# Problem details:
A verbatim copy of all the data is required, minus any images.
** Opening Provided records block **
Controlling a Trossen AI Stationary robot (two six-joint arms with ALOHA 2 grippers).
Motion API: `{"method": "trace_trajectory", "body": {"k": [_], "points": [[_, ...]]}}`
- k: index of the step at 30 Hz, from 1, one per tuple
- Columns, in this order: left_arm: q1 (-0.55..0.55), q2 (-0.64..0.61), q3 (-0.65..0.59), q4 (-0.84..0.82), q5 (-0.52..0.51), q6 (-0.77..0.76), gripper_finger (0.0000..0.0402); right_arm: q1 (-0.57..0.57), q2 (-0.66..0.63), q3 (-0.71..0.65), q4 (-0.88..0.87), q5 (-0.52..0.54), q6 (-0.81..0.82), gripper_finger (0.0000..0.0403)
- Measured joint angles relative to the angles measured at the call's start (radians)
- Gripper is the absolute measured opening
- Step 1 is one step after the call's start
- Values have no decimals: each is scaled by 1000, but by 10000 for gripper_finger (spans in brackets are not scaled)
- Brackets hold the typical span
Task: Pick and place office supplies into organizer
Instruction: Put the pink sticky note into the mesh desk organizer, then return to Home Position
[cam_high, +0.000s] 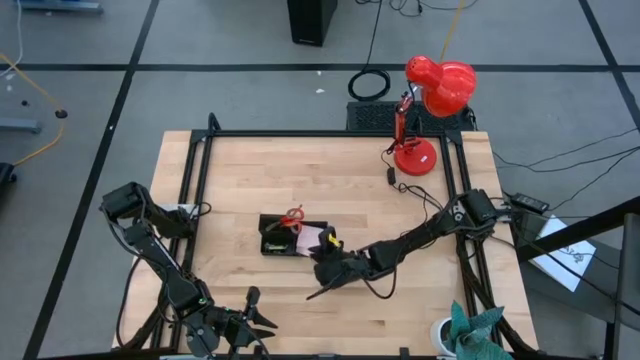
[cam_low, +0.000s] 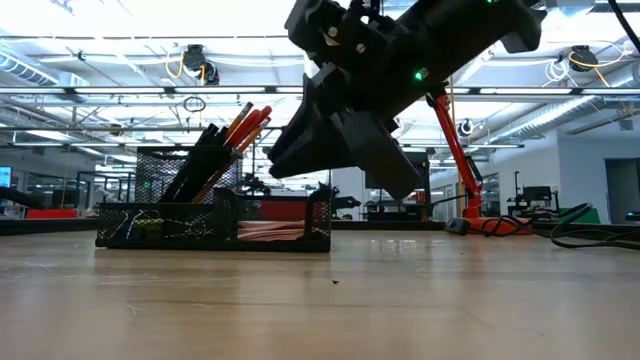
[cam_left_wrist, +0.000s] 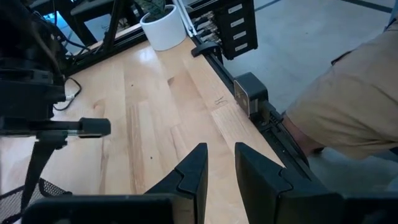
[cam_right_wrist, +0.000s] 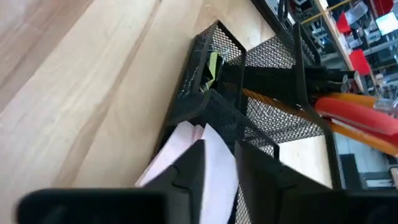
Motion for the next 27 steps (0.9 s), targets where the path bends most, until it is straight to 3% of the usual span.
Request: {"method": "trace_trajectory", "body": {"k": [2,5,8,14,18,22,27], "points": [[0,0,0,0,-2,8,88,2,0,0,0,-21,27,52],[-9,0,0,0,-42,54,88,3,-13,0,2,-138,85,9],[-21,-4,0,-15,-122,104,88,0,-46,2,14,-258,145,12],[41,-109,0,-154,-158,109,88,-43,-143,2,37,-384,171,3],[145,-192,0,-237,-51,171,87,-87,-198,3,80,-499,151,1],[233,-253,0,-284,52,315,64,-131,-262,3,76,-523,146,1],[293,-399,0,-375,49,390,7,-191,-378,3,-38,-548,150,1]]}}
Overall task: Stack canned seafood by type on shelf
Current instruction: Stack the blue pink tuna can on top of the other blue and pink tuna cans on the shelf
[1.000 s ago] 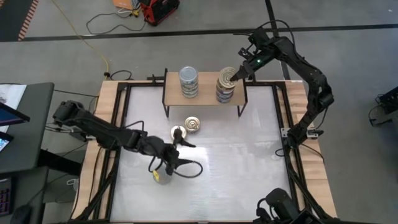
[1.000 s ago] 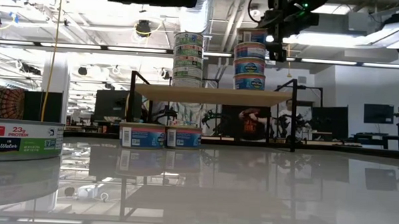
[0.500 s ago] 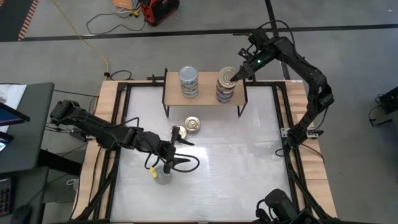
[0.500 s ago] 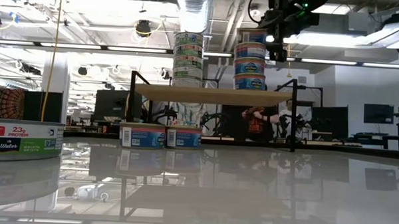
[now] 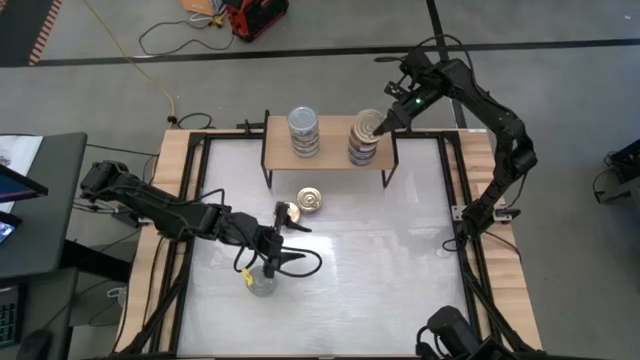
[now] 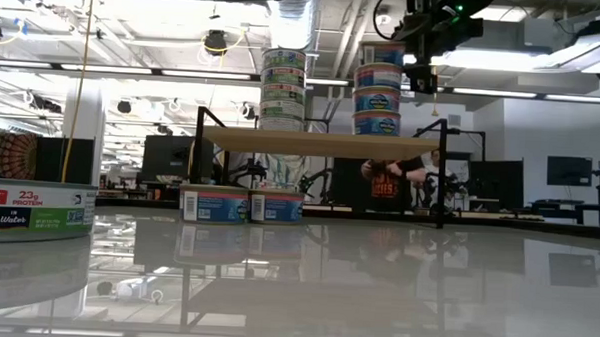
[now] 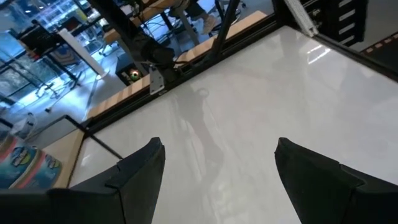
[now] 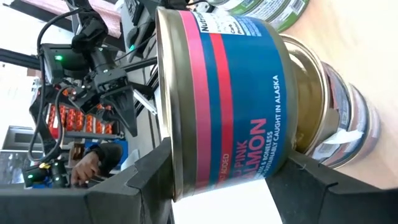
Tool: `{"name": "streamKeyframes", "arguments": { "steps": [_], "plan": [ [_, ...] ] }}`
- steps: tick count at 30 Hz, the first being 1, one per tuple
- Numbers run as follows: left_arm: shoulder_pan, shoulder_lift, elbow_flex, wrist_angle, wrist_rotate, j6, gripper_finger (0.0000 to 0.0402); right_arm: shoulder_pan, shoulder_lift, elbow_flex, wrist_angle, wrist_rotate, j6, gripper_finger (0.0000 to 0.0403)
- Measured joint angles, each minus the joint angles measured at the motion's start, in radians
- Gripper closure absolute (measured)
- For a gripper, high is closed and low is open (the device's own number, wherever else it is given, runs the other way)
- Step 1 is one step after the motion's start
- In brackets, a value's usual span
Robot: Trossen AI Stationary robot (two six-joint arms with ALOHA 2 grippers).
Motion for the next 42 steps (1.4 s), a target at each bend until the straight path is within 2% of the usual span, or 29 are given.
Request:
{"name": "streamKeyframes", "arguments": {
  "steps": [34, 42],
  "plan": [
    [0.000, 0.000, 0.000, -0.003, -0.019, 0.004, 0.0109, -0.027, 0.002, 0.060, -0.033, -0.017, 0.016, 0.0147],
    [0.000, 0.000, 0.000, 0.000, -0.015, -0.010, 0.0109, -0.019, 0.036, 0.061, -0.041, -0.008, 0.044, 0.0147]
  ]
}}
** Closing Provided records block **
# Exercise result:
Controlling a Trossen AI Stationary robot (two six-joint arms with ALOHA 2 grippers).
Motion API: `{"method": "trace_trajectory", "body": {"k": [_], "points": [[_, ...]]}}`
- k: index of the step at 30 Hz, from 1, one per tuple
- Columns, in this order: left_arm: q1 (-0.55..0.55), q2 (-0.64..0.61), q3 (-0.65..0.59), q4 (-0.84..0.82), q5 (-0.52..0.51), q6 (-0.77..0.76), gripper_finger (0.0000..0.0402); right_arm: q1 (-0.57..0.57), q2 (-0.66..0.63), q3 (-0.71..0.65), q4 (-0.88..0.87), q5 (-0.52..0.54), q6 (-0.81..0.82), gripper_finger (0.0000..0.0403)
- Measured joint angles relative to the angles measured at the call's start (radians)
- Gripper is the absolute measured opening
- Step 1 is one step after the call's start
- Values have no decimals: each is scaled by 1000, but by 10000 for gripper_finger (spans in brackets are not scaled)
- Brackets hold the typical span
Task: Pick and place office supplies into organizer
Instruction: Put the pink sticky note into the mesh desk organizer, then return to Home Position
[cam_high, +0.000s] 
[cam_low, +0.000s] 
[cam_left_wrist, +0.000s] 
[cam_right_wrist, +0.000s] 
Motion for the next 27 steps (0.9 s), targets where the path bends most, until it is straight to 3% of the usual span.
Request: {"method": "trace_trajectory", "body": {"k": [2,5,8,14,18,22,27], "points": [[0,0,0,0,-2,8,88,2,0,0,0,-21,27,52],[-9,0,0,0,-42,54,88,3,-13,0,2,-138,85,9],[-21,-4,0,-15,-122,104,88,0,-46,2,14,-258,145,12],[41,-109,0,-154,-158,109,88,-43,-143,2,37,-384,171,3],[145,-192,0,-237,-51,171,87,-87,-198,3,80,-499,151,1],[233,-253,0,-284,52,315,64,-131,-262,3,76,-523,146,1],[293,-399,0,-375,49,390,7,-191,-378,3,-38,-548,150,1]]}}
Overall task: Stack canned seafood by type on shelf
Current instruction: Stack the blue pink tuna can on top of the other blue and pink tuna cans on the shelf
[1.000 s ago] 
[1.000 s ago] 
[0.500 s ago] 
[0.500 s ago] 
[now] 
[now] 
[now] 
[now] 
Tool: `{"name": "streamKeyframes", "arguments": { "steps": [_], "plan": [ [_, ...] ] }}`
- steps: tick count at 30 Hz, the first being 1, one per tuple
- Numbers run as follows: left_arm: shoulder_pan, shoulder_lift, elbow_flex, wrist_angle, wrist_rotate, j6, gripper_finger (0.0000 to 0.0402); right_arm: shoulder_pan, shoulder_lift, elbow_flex, wrist_angle, wrist_rotate, j6, gripper_finger (0.0000 to 0.0403)
- Measured joint angles, each minus the joint angles measured at the motion's start, in radians
- Gripper closure absolute (measured)
- For a gripper, high is closed and low is open (the device's own number, wherever else it is given, runs the other way)
- Step 1 is one step after the motion's start
- In brackets, a value's usual span
Robot: Trossen AI Stationary robot (two six-joint arms with ALOHA 2 grippers).
Motion for the next 42 steps (1.4 s), a target at each bend until the straight path is within 2% of the usual span, or 29 are given.
Request:
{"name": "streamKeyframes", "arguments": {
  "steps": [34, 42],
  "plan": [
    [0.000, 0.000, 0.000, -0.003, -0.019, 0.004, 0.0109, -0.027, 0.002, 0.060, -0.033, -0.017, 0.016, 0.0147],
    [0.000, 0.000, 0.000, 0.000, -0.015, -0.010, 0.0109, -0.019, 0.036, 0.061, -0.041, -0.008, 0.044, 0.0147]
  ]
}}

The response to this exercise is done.